It’s an Artistic Smash!
“The Artist” is an artistic smash!
It is somewhat laughable how a silent black and white film made in the 21st century and released in the year 2012 makes you, as an audience member, completely lose sight of the past 100 years of movie making. Yes, if you are open minded enough to be transported back to that time, then “The Artist” will certainly make you feel as if you are, like the audience member’s in the meta-referencing opening, in a 1920′s cinema watching the latest silent movie blockbuster. You can sit there in the darkened movie theatre with your hot dog and your super sized cola and completely forget that colour exists.

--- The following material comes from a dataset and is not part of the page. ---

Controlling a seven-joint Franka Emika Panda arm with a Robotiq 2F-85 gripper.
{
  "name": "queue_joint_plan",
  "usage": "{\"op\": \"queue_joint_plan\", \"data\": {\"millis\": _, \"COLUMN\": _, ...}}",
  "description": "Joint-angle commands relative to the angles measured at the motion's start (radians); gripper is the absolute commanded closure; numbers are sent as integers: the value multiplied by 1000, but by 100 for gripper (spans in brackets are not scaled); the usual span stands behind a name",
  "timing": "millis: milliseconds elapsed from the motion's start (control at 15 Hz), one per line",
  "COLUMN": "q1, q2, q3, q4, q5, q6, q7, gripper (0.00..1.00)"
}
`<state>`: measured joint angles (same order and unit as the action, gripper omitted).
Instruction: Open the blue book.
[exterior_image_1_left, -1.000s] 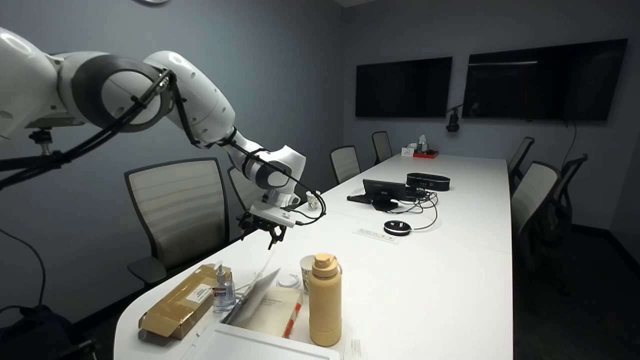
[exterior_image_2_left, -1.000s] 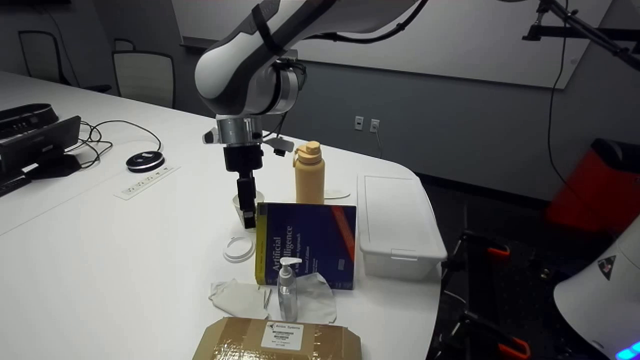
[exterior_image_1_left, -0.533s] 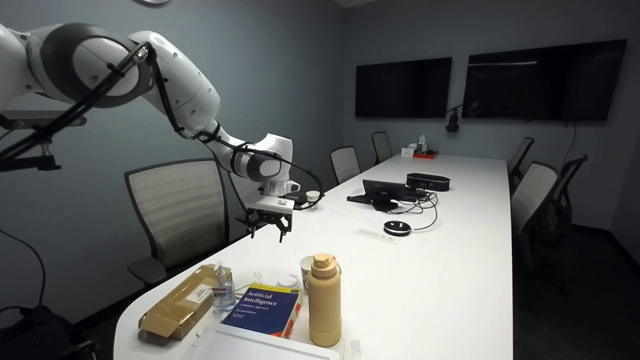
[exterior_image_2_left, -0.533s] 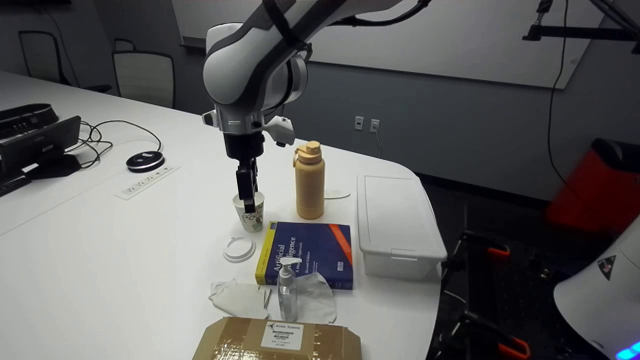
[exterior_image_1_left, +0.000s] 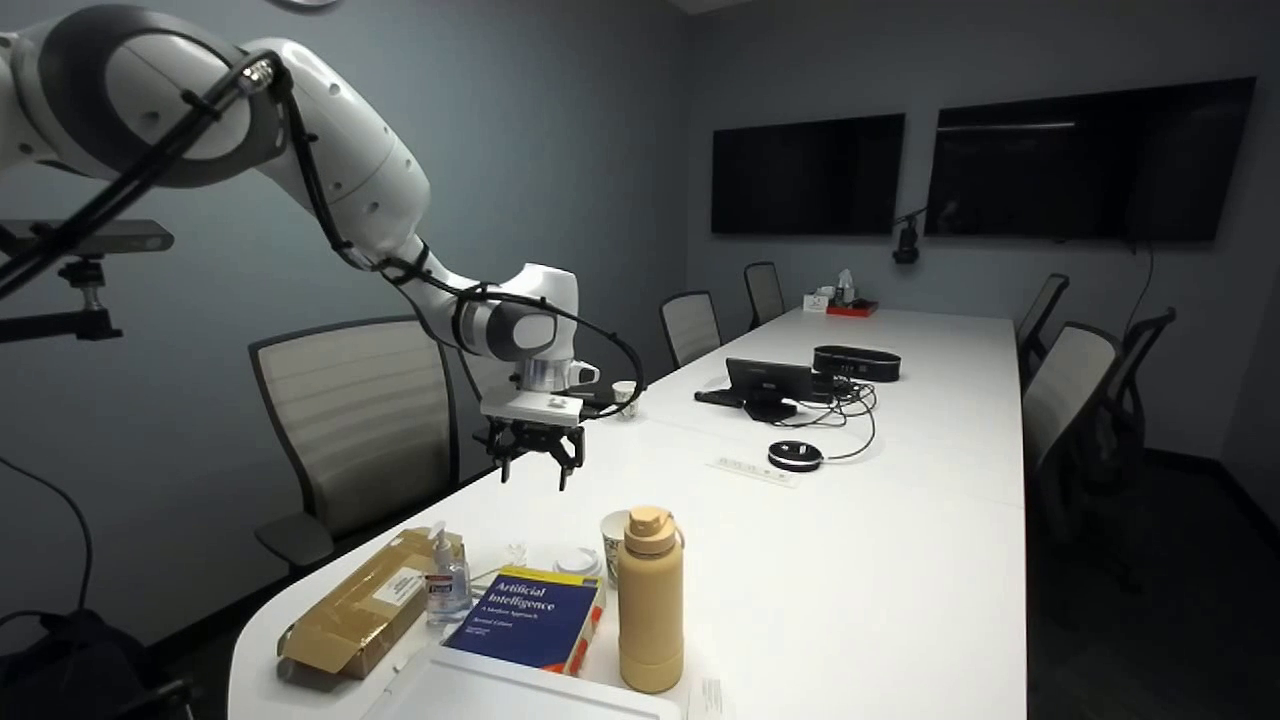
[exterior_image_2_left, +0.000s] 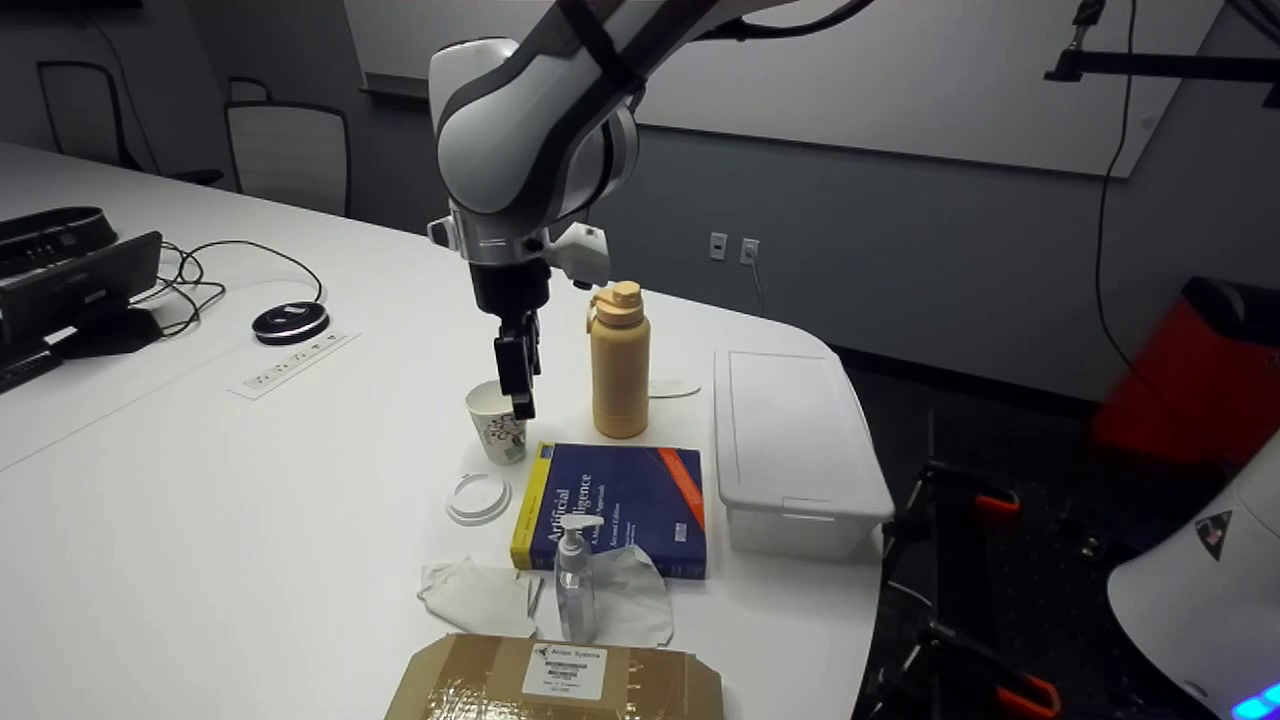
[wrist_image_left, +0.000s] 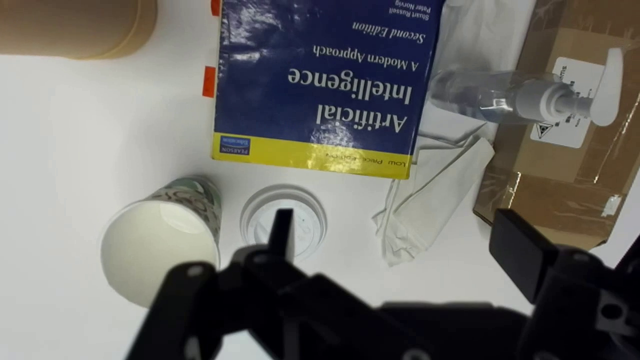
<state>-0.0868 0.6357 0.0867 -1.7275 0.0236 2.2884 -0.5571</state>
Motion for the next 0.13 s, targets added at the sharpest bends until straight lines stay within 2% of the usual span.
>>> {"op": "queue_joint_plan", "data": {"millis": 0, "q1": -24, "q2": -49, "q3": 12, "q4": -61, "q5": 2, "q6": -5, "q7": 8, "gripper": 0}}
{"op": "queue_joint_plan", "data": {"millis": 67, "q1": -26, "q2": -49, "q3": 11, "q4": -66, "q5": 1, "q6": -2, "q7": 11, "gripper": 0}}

Or that just next door in the next screen theres a film playing where the actors actually speak… out loud! And, if you wanted, you could watch them in eye-popping three dimensions with high definition clarity spread across a wide screen. About thirty seconds into “The Artist” you completely forget the years and years of cinematic advancement and for 1 hour and 40 minutes you can relax safe in the knowledge that the year is 1927 and outside the movie theatre there is a safe, innocent black and white world awaiting you.
However after the film finishes you pick up your very modern backpack, and you get your iPhone out your pocket to check the time and you walk out of the screen into a bustling foyer full of Emo’s and Scene kids with their over sized headphones and over sized egos. The smell of Nachos and stale popcorn overtakes oxygen and you realise you’re in the 21st Century, and you remember that no you cannot smoke in public anymore, no you can’t spontaneously wear a suit and federo to the movie theatre, and no you certainly cannot do the Charleston at the local dance hall tonight without looking a complete idiot. What a shame.
It is even more of a shame that it is precisely the past 100 years of cinematic advancements that mean “The Artist” will not, and never will, appeal to modern day audiences. Why go and see a black and white silent film when I can go see “Avatar” in 3D? Why go see that arty farty film when I can go and watch the latest Jonah Hill “comedy” (if you can call it that)? Well, you should go and see it because it’s a lovingly produced homage to the early beginnings of cinema, a well thought-out and conceived production that captures the innocence and beauty of a time gone by and it’s a love-letter to the golden age of an industry that has an unknown future, but will hopefully never have an unknown past.